_WORK REQUEST_. Please repeat the lines below exactly. Begin with the line containing "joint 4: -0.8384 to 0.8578" and go on through the line containing "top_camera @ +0".

_DATASET EXTRACT_.
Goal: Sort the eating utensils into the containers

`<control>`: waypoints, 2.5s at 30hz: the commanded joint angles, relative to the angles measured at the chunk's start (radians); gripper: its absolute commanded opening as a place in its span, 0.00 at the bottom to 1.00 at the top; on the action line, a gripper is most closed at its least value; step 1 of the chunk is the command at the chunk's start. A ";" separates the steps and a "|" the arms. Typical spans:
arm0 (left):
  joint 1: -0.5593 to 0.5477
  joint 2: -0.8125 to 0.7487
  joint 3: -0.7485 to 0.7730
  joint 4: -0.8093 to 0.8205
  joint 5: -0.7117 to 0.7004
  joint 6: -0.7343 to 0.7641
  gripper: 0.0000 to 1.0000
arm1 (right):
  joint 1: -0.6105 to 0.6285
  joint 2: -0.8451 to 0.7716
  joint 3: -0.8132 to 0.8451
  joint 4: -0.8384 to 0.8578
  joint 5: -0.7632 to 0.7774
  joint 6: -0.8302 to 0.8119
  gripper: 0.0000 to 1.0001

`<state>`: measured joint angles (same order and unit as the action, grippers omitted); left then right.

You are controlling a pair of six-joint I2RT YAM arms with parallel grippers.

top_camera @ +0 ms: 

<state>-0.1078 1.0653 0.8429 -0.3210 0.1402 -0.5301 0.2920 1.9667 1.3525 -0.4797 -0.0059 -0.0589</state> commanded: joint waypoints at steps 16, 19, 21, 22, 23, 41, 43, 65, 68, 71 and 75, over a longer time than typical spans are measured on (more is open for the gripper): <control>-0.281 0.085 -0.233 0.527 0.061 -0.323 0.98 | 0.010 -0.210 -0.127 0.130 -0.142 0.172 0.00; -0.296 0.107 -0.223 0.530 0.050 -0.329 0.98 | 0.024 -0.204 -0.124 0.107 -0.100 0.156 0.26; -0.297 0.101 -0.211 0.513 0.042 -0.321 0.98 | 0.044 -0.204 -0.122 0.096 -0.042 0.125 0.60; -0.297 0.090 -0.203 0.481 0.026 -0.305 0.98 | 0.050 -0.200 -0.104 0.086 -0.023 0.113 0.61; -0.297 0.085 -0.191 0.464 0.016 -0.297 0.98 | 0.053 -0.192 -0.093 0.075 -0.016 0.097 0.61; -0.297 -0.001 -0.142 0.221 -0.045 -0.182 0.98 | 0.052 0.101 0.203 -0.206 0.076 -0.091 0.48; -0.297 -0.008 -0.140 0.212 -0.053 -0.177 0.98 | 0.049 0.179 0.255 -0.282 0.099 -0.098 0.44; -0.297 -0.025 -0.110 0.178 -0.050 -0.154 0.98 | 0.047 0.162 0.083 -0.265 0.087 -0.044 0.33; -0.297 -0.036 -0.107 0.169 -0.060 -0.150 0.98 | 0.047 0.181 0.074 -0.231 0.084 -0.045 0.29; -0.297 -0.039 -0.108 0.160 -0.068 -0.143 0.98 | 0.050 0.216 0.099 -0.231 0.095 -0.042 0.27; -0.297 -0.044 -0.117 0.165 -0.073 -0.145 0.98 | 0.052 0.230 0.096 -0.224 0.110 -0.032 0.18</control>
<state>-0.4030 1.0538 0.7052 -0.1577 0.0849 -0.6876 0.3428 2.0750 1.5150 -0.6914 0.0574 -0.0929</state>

_RESULT OF THIS EXERCISE_.
  joint 4: -0.8384 to 0.8578
  joint 5: -0.7632 to 0.7774
  joint 6: -0.8302 to 0.8119
  gripper: 0.0000 to 1.0001

`<state>`: measured joint angles (same order and unit as the action, grippers omitted); left then right.

You are controlling a pair of six-joint I2RT YAM arms with parallel grippers.

top_camera @ +0 ms: 

Nothing further is required by the exercise.